What the task requires
An exact copy of all the data is needed, with every picture left out.

Dataset extract
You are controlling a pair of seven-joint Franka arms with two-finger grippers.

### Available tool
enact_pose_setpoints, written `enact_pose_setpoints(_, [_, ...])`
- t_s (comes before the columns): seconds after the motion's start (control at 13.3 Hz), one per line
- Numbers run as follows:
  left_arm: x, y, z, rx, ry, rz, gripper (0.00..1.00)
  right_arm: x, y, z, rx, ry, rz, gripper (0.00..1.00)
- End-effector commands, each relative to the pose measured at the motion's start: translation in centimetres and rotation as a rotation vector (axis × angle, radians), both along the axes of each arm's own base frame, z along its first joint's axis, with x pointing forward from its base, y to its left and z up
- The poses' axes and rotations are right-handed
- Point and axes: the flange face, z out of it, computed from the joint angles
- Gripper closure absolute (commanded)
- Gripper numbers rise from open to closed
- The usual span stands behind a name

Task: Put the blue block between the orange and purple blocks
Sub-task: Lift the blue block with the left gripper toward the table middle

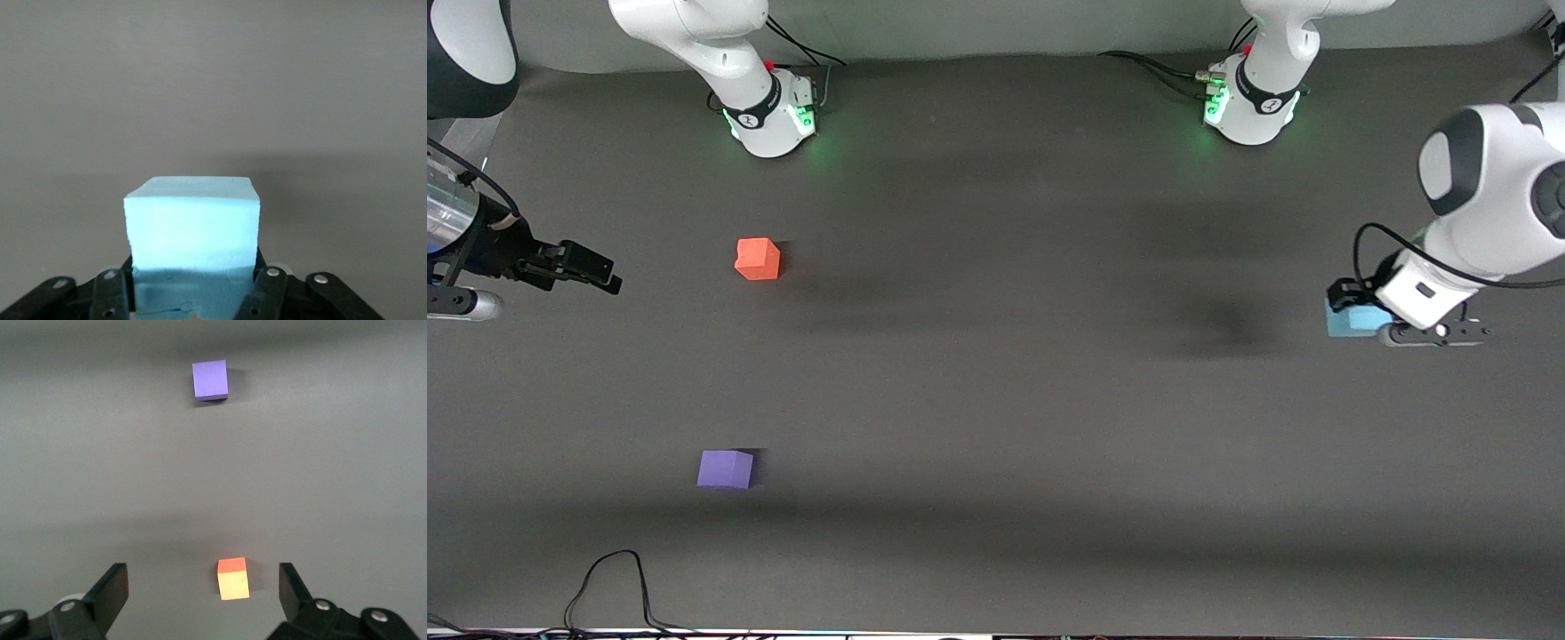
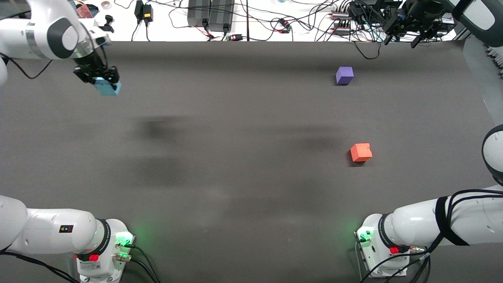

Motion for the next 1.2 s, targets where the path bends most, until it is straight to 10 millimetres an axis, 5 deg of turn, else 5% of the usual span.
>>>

Response area
You are controlling a pair of seven-joint Franka arms with two-finger grippers.

### Available tool
enact_pose_setpoints, written `enact_pose_setpoints(_, [_, ...])`
- t_s (comes before the columns): seconds after the motion's start (control at 13.3 Hz), one per line
- Numbers run as follows:
  left_arm: x, y, z, rx, ry, rz, gripper (0.00..1.00)
  right_arm: x, y, z, rx, ry, rz, gripper (0.00..1.00)
- End-effector commands, each relative to the pose measured at the motion's start: translation in centimetres and rotation as a rotation vector (axis × angle, radians), both along the axes of each arm's own base frame, z along its first joint's axis, with x pointing forward from its base, y to its left and z up
- The poses' axes and rotations are right-handed
- Point and axes: the flange face, z out of it, computed from the joint angles
- Gripper closure absolute (commanded)
- Gripper numbers rise from open to closed
- The usual span stands behind a name

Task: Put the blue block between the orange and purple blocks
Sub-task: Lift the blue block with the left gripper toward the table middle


Motion for the next 1.2 s, targets where the path bends most, until it is straight to 10 millimetres an axis, 5 deg of turn, else 5% of the usual span.
>>>

No more is needed for this answer.